▶ _TASK OBJECTIVE_: Below are the records; locate each line with the word "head" and copy it.

-------- LISTED ENTRIES --------

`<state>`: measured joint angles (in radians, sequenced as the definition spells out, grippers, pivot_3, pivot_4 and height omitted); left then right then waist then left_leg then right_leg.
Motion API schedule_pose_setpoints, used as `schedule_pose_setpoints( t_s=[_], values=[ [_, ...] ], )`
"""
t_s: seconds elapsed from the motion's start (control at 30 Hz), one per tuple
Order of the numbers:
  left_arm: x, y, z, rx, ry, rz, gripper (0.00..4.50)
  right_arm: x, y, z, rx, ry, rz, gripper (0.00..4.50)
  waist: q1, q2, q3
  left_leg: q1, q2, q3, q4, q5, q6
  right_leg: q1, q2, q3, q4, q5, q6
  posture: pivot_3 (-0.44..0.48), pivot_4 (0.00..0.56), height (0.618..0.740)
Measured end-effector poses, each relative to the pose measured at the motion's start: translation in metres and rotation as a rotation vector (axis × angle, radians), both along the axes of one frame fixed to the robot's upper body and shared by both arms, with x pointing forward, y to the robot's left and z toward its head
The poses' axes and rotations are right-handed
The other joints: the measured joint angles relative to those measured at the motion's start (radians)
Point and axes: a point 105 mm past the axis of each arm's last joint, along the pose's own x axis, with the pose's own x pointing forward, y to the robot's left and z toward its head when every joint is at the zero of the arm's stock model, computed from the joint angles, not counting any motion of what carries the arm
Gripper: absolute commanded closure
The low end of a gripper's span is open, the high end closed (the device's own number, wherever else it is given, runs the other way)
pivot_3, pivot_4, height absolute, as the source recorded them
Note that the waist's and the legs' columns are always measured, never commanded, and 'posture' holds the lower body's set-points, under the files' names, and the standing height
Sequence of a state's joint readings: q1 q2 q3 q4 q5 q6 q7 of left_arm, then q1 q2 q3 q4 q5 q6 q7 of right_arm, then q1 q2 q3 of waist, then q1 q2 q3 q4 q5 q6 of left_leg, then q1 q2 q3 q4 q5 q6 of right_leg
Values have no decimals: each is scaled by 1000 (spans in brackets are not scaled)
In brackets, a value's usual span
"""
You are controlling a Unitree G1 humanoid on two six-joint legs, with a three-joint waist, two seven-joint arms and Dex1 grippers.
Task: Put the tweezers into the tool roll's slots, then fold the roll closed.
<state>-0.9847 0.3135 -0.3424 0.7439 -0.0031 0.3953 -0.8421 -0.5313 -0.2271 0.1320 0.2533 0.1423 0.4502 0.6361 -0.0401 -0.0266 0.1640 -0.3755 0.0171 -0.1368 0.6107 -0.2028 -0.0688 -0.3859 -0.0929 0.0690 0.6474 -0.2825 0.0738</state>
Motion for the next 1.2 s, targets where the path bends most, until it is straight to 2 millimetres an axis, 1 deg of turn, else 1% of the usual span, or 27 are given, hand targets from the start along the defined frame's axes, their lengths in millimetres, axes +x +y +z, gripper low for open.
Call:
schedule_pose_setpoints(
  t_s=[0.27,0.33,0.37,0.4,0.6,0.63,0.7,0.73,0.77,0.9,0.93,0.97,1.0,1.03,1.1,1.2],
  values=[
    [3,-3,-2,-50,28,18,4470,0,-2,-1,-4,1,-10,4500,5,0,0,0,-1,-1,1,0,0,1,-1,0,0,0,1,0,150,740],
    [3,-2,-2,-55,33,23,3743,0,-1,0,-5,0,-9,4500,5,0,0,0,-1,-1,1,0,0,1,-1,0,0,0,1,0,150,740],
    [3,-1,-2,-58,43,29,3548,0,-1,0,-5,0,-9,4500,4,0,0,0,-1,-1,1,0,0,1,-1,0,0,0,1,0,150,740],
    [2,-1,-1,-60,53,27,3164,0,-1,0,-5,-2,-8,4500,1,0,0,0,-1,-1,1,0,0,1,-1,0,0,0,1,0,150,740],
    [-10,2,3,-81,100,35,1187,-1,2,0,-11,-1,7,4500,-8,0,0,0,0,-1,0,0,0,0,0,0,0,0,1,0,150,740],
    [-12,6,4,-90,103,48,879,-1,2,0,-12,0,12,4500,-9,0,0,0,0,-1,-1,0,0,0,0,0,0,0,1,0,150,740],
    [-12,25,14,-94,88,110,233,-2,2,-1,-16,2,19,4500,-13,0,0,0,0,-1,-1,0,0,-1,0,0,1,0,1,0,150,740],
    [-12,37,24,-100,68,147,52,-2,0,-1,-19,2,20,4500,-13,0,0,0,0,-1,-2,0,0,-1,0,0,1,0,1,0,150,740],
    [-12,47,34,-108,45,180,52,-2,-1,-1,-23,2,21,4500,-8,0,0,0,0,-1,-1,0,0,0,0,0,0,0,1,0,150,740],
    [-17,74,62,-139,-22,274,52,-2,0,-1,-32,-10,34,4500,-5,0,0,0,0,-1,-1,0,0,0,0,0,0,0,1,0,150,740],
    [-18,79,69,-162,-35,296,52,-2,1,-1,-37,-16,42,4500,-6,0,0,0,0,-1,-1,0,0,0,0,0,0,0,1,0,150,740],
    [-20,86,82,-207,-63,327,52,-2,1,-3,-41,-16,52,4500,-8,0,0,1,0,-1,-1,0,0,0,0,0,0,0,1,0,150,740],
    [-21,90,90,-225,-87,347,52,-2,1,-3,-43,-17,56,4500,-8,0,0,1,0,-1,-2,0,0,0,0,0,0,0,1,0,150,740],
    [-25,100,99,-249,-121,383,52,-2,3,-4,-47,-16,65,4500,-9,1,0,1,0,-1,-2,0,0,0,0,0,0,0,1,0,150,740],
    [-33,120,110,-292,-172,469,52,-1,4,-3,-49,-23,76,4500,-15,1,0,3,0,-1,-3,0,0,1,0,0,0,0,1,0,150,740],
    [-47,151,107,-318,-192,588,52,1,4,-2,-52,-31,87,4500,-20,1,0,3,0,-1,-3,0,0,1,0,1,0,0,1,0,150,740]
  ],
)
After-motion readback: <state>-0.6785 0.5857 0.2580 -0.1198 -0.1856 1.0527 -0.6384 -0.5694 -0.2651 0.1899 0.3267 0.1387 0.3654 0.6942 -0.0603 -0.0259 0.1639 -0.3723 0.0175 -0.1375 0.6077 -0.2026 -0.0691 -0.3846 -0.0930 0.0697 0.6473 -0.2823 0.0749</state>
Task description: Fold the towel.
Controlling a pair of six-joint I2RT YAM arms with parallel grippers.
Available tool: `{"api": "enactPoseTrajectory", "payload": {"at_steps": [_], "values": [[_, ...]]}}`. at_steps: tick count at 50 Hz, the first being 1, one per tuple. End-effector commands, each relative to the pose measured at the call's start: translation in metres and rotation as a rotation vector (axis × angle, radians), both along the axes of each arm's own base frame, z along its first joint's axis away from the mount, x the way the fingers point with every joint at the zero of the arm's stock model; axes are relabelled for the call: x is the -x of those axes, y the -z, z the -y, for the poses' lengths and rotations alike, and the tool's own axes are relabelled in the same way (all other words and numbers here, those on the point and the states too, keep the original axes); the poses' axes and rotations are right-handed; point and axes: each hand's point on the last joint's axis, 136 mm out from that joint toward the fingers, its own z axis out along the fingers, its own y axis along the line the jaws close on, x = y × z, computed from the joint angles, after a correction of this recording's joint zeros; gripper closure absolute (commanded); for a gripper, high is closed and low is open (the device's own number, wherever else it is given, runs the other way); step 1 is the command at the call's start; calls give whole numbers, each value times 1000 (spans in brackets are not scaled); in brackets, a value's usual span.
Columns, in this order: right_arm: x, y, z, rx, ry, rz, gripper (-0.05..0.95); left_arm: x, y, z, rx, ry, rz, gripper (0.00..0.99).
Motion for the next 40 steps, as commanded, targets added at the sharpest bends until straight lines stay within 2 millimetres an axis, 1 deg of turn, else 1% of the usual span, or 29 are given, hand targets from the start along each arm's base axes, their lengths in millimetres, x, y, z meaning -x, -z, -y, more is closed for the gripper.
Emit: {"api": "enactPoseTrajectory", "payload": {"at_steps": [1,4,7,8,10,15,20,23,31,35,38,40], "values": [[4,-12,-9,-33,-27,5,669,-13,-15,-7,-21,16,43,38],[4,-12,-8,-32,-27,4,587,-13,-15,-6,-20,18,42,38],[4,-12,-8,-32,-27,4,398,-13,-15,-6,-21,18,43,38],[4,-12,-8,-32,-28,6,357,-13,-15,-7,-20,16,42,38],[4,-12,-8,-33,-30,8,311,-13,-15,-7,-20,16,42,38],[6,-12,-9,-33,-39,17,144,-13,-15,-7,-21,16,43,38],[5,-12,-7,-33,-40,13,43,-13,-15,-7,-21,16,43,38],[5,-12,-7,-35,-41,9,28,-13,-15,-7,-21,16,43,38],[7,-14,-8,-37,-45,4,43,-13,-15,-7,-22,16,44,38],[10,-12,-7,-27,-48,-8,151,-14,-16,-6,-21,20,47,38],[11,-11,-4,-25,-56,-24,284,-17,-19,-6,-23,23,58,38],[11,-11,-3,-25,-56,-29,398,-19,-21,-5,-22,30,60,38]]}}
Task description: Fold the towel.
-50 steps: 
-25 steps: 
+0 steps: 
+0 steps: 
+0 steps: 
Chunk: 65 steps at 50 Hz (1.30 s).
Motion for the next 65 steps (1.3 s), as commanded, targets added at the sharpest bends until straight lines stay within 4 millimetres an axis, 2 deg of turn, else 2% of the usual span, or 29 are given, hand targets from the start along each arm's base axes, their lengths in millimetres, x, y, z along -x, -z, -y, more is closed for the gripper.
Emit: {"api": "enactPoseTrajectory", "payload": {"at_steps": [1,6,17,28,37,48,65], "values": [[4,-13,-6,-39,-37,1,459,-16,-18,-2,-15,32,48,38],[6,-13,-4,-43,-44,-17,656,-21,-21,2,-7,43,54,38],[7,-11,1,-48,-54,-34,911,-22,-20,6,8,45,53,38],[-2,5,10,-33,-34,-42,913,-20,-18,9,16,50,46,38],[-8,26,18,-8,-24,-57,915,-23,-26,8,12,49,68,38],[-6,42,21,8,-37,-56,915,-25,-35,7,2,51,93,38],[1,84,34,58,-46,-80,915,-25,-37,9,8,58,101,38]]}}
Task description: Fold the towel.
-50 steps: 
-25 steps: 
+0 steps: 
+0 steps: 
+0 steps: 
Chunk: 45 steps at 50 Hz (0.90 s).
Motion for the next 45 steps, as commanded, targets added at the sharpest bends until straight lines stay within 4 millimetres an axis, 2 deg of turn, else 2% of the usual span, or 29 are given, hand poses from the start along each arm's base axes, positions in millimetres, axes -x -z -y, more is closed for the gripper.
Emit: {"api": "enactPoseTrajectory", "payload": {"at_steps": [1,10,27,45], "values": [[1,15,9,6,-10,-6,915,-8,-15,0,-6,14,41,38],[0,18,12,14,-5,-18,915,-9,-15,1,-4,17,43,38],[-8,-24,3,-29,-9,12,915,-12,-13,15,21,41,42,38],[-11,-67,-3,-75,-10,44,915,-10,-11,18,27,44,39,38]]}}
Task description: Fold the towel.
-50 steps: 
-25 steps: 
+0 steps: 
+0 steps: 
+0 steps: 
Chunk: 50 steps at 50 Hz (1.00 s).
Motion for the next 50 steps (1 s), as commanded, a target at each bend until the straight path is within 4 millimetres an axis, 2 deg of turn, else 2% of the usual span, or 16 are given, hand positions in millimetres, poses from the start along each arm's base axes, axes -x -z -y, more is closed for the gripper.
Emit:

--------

▶ _THE COMPLETED TASK_:
Measured end-effector poses, each relative to the pose measured at the motion's start: translation in metres and rotation as a rotation vector (axis × angle, radians), both along the axes of one frame fixed to the robot's upper body and shared by both arms, with x pointing forward, y to the robot's left and z toward its head
Point and axes: a point 105 mm past the axis of each arm's last joint, along the pose's own x axis, with the pose's own x pointing forward, y to the robot's left and z toward its head when every joint is at the zero of the arm's stock model, computed from the joint angles, not counting any motion of what carries the arm

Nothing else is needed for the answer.